» Assigned task: Print the whole listing, character for character.

*** Data below Section Begins ***

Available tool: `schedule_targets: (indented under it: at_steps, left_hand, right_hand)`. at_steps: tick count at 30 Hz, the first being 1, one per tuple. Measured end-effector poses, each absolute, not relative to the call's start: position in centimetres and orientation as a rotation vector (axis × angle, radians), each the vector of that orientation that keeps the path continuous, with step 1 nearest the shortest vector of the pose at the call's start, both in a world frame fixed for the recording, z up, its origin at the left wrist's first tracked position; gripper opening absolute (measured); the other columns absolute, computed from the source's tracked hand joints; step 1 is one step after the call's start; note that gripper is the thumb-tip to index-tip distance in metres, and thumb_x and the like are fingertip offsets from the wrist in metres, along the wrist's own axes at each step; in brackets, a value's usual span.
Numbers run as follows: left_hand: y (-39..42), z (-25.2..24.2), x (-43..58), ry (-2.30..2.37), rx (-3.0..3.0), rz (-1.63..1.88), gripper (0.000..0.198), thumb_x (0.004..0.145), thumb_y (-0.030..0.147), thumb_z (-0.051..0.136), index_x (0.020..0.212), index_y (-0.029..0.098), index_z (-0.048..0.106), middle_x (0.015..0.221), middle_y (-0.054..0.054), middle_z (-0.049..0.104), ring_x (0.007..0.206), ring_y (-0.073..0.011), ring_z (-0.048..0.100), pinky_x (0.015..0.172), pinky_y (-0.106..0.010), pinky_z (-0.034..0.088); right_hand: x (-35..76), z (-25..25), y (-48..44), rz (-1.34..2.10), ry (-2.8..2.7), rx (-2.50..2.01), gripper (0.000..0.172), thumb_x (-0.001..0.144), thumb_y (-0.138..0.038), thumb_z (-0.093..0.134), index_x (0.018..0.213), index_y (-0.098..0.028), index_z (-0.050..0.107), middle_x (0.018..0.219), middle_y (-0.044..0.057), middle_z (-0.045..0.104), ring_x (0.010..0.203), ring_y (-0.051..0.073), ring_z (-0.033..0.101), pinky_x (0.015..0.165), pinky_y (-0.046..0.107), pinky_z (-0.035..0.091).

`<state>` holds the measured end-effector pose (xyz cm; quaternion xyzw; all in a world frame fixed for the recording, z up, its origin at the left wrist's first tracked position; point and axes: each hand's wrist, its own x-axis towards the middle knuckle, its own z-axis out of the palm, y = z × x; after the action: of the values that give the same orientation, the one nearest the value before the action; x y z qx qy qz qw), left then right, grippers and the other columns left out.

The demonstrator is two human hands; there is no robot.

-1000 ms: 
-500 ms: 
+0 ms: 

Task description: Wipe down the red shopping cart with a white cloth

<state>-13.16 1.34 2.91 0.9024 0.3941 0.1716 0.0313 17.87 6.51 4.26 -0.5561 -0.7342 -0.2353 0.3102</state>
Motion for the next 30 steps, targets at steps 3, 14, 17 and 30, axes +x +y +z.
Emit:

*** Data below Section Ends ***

» Reply:
Available tool: `schedule_targets: (indented under it: at_steps, left_hand, right_hand)`. at_steps: tick count at 30 Hz, the first being 1, one per tuple. Measured end-effector poses, each absolute, not relative to the call's start: position in centimetres and orientation as a rotation vector (axis × angle, radians), each the vector of that orientation that keeps the path continuous, with step 1 nearest the shortest vector of the pose at the call's start, both in a world frame fixed for the recording, z up, its origin at the left wrist's first tracked position; gripper opening absolute (measured); the other columns absolute, computed from the source's tracked hand joints; step 1 is one step after the call's start; note that gripper is the thumb-tip to index-tip distance in metres, and thumb_x and the like are fingertip offsets from the wrist in metres, along the wrist's own axes at each step; in brackets, a value's usual span.
Numbers run as follows: left_hand: y (-39..42), z (-25.2..24.2), x (-43..58), ry (-2.30..2.37), rx (-3.0..3.0), rz (-1.63..1.88), gripper (0.000..0.198), thumb_x (0.004..0.145), thumb_y (-0.030..0.147), thumb_z (-0.051..0.136), index_x (0.020..0.212), index_y (-0.029..0.098), index_z (-0.048..0.106), middle_x (0.015..0.221), middle_y (-0.054..0.054), middle_z (-0.049..0.104), ring_x (0.007..0.206), ring_y (-0.073..0.011), ring_z (-0.048..0.100), pinky_x (0.015..0.172), pinky_y (-0.106..0.010), pinky_z (-0.034..0.088); right_hand: x (-35..76), z (-25..25), y (-48..44), rz (-1.34..2.10), ry (-2.8..2.7), rx (-2.50..2.01), gripper (0.000..0.172), thumb_x (-0.001..0.144), thumb_y (-0.138..0.038), thumb_z (-0.093..0.134), index_x (0.018..0.213), index_y (-0.098..0.028), index_z (-0.050..0.107), middle_x (0.018..0.219), middle_y (-0.044..0.057), middle_z (-0.045..0.104), ring_x (0.010..0.203), ring_y (-0.051..0.073), ring_z (-0.033..0.101), pinky_x (0.015..0.165), pinky_y (-0.046..0.107), pinky_z (-0.035..0.091).

`<state>` holds the measured end-effector pose (xyz cm; quaternion xyzw; all in a world frame fixed for the recording, z up, its origin at the left wrist's first tracked position; point and axes: each hand's wrist, its own x-axis towards the middle knuckle, its own z-axis out of the palm, y = z × x; after the action: of the values that give the same orientation, the one nearest the value before the action; x y z qx qy qz qw), left then right, grippers and the other columns left out.

The demonstrator is two human hands; there is no robot.

-1000 ms: 
-500 ms: 
+0 ms: 

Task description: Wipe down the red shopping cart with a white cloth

<state>-13.16 1.34 2.91 0.9024 0.3941 0.1716 0.0313 17.87 6.51 4.26 -0.5561 -0.7342 -0.2353 0.3102</state>
Motion for the next 30 steps, targets at steps 3, 14, 17 and 30, axes +x +y +z.
Emit:

That completes the response.